[Records supplied Boundary: Start]

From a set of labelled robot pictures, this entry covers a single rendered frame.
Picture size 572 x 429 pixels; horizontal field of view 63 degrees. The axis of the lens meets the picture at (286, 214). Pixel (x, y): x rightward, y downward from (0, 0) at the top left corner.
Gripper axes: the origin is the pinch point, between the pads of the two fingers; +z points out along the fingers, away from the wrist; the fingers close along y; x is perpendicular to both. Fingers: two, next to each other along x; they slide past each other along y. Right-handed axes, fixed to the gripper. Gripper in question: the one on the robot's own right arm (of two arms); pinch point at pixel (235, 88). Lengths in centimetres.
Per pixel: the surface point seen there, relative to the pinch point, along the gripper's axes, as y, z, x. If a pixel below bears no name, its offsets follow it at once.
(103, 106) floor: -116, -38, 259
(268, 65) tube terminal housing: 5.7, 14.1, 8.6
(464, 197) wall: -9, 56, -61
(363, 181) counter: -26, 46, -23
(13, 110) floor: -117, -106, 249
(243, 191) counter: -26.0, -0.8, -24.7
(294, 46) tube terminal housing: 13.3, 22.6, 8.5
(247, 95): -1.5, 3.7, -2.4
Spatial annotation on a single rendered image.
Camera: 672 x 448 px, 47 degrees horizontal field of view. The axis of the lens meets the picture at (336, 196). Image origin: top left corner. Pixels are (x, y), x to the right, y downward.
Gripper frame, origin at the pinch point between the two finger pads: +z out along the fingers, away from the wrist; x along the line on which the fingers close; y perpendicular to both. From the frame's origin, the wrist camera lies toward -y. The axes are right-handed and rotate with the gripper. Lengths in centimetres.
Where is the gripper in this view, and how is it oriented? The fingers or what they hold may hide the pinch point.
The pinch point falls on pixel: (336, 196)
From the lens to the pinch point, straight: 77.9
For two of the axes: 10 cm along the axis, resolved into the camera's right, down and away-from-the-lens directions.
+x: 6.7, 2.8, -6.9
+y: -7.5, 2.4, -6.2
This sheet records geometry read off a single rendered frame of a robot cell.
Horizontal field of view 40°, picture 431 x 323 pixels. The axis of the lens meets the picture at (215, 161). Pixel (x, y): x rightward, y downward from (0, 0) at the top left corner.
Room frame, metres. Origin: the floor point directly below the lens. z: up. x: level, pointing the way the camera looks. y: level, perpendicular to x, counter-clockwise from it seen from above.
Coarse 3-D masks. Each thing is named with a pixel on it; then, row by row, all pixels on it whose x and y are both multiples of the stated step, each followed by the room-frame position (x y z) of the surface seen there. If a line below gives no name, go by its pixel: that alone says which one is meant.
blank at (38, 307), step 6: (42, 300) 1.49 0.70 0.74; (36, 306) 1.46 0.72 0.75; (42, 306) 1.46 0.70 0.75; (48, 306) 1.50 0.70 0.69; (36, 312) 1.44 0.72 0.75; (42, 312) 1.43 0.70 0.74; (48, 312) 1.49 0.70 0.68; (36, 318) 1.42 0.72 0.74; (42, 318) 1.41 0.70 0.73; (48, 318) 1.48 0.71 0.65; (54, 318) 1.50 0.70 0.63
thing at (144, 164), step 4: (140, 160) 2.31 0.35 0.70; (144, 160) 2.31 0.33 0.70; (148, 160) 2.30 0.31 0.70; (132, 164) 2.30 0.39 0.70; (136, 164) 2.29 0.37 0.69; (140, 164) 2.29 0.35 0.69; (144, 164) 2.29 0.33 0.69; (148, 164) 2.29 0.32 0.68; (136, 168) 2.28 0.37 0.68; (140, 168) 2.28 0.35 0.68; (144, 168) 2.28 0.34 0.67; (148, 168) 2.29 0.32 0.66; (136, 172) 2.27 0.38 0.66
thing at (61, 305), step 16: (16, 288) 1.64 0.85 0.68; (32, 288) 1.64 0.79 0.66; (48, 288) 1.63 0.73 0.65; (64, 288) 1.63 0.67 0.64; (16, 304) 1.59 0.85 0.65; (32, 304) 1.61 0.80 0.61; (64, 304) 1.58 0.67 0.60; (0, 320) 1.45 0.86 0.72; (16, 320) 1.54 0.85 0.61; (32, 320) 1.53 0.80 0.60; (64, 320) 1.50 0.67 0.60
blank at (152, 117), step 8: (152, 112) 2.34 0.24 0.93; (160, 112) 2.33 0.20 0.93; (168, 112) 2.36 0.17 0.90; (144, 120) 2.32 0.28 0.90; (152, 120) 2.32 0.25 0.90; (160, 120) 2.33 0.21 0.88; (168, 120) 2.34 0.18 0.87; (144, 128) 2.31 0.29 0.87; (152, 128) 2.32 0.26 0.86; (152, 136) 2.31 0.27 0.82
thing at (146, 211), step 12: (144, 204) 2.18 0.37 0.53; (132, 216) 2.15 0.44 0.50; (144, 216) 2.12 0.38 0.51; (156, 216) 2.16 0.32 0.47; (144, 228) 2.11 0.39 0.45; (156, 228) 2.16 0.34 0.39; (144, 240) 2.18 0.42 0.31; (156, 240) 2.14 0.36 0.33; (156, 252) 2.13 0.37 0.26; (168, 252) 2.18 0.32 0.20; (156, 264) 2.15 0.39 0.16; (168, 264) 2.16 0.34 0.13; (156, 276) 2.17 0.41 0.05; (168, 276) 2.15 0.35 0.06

[Records supplied Boundary: End]

Each entry above needs to be retyped exactly as it appears.

From a set of labelled robot pictures, this entry covers a single rendered frame.
Picture size 572 x 429 pixels; horizontal field of view 63 degrees. The axis of the lens meets the picture at (286, 214). Pixel (x, y): x rightward, y downward from (0, 0) at the top left corner.
Gripper axes: the origin is the pinch point, between the pads of the two fingers; +z points out along the fingers, away from the wrist; the fingers close along y; x is perpendicular to both. Fingers: two, next to each other along x; they slide past each other along y. Right-handed axes, fixed to the gripper. Gripper in question: the one on the robot's own right arm (of two arms); pinch point at pixel (235, 88). Lengths in centimetres.
Per pixel: the surface point seen there, relative to the pinch point, along the gripper's axes, as y, z, x. If a pixel below bears no name, its offsets follow it at once.
(103, 106) floor: -116, -38, 259
(268, 65) tube terminal housing: 5.7, 14.1, 8.6
(464, 197) wall: -9, 56, -61
(363, 181) counter: -26, 46, -23
(13, 110) floor: -117, -106, 249
(243, 191) counter: -26.0, -0.8, -24.7
(294, 46) tube terminal housing: 13.3, 22.6, 8.5
(247, 95): -1.5, 3.7, -2.4
Spatial annotation on a single rendered image.
Camera: 672 x 448 px, 47 degrees horizontal field of view. The axis of the lens meets the picture at (336, 196). Image origin: top left corner. Pixels are (x, y), x to the right, y downward.
Gripper frame, origin at the pinch point between the two finger pads: +z out along the fingers, away from the wrist; x along the line on which the fingers close; y perpendicular to both. From the frame's origin, the wrist camera lies toward -y. The axes are right-handed and rotate with the gripper. Lengths in centimetres.
Where is the gripper in this view, and how is it oriented? The fingers or what they hold may hide the pinch point.
The pinch point falls on pixel: (336, 196)
From the lens to the pinch point, straight: 77.9
For two of the axes: 10 cm along the axis, resolved into the camera's right, down and away-from-the-lens directions.
+x: 6.7, 2.8, -6.9
+y: -7.5, 2.4, -6.2
This sheet records geometry read off a single rendered frame of a robot cell.
Horizontal field of view 40°, picture 431 x 323 pixels. The axis of the lens meets the picture at (215, 161). Pixel (x, y): x rightward, y downward from (0, 0) at the top left corner.
Room frame, metres. Origin: the floor point directly below the lens. z: up. x: level, pointing the way the camera looks. y: level, perpendicular to x, counter-clockwise from it seen from above.
Coarse 3-D masks. Each thing is named with a pixel on it; then, row by row, all pixels on it whose x and y are both multiples of the stated step, each followed by the room-frame position (x y z) of the surface seen there. If a line below gives no name, go by its pixel: that alone says which one is meant.
blank at (38, 307), step 6: (42, 300) 1.49 0.70 0.74; (36, 306) 1.46 0.72 0.75; (42, 306) 1.46 0.70 0.75; (48, 306) 1.50 0.70 0.69; (36, 312) 1.44 0.72 0.75; (42, 312) 1.43 0.70 0.74; (48, 312) 1.49 0.70 0.68; (36, 318) 1.42 0.72 0.74; (42, 318) 1.41 0.70 0.73; (48, 318) 1.48 0.71 0.65; (54, 318) 1.50 0.70 0.63
thing at (144, 164), step 4: (140, 160) 2.31 0.35 0.70; (144, 160) 2.31 0.33 0.70; (148, 160) 2.30 0.31 0.70; (132, 164) 2.30 0.39 0.70; (136, 164) 2.29 0.37 0.69; (140, 164) 2.29 0.35 0.69; (144, 164) 2.29 0.33 0.69; (148, 164) 2.29 0.32 0.68; (136, 168) 2.28 0.37 0.68; (140, 168) 2.28 0.35 0.68; (144, 168) 2.28 0.34 0.67; (148, 168) 2.29 0.32 0.66; (136, 172) 2.27 0.38 0.66
thing at (61, 305), step 16: (16, 288) 1.64 0.85 0.68; (32, 288) 1.64 0.79 0.66; (48, 288) 1.63 0.73 0.65; (64, 288) 1.63 0.67 0.64; (16, 304) 1.59 0.85 0.65; (32, 304) 1.61 0.80 0.61; (64, 304) 1.58 0.67 0.60; (0, 320) 1.45 0.86 0.72; (16, 320) 1.54 0.85 0.61; (32, 320) 1.53 0.80 0.60; (64, 320) 1.50 0.67 0.60
blank at (152, 117), step 8: (152, 112) 2.34 0.24 0.93; (160, 112) 2.33 0.20 0.93; (168, 112) 2.36 0.17 0.90; (144, 120) 2.32 0.28 0.90; (152, 120) 2.32 0.25 0.90; (160, 120) 2.33 0.21 0.88; (168, 120) 2.34 0.18 0.87; (144, 128) 2.31 0.29 0.87; (152, 128) 2.32 0.26 0.86; (152, 136) 2.31 0.27 0.82
thing at (146, 211), step 12: (144, 204) 2.18 0.37 0.53; (132, 216) 2.15 0.44 0.50; (144, 216) 2.12 0.38 0.51; (156, 216) 2.16 0.32 0.47; (144, 228) 2.11 0.39 0.45; (156, 228) 2.16 0.34 0.39; (144, 240) 2.18 0.42 0.31; (156, 240) 2.14 0.36 0.33; (156, 252) 2.13 0.37 0.26; (168, 252) 2.18 0.32 0.20; (156, 264) 2.15 0.39 0.16; (168, 264) 2.16 0.34 0.13; (156, 276) 2.17 0.41 0.05; (168, 276) 2.15 0.35 0.06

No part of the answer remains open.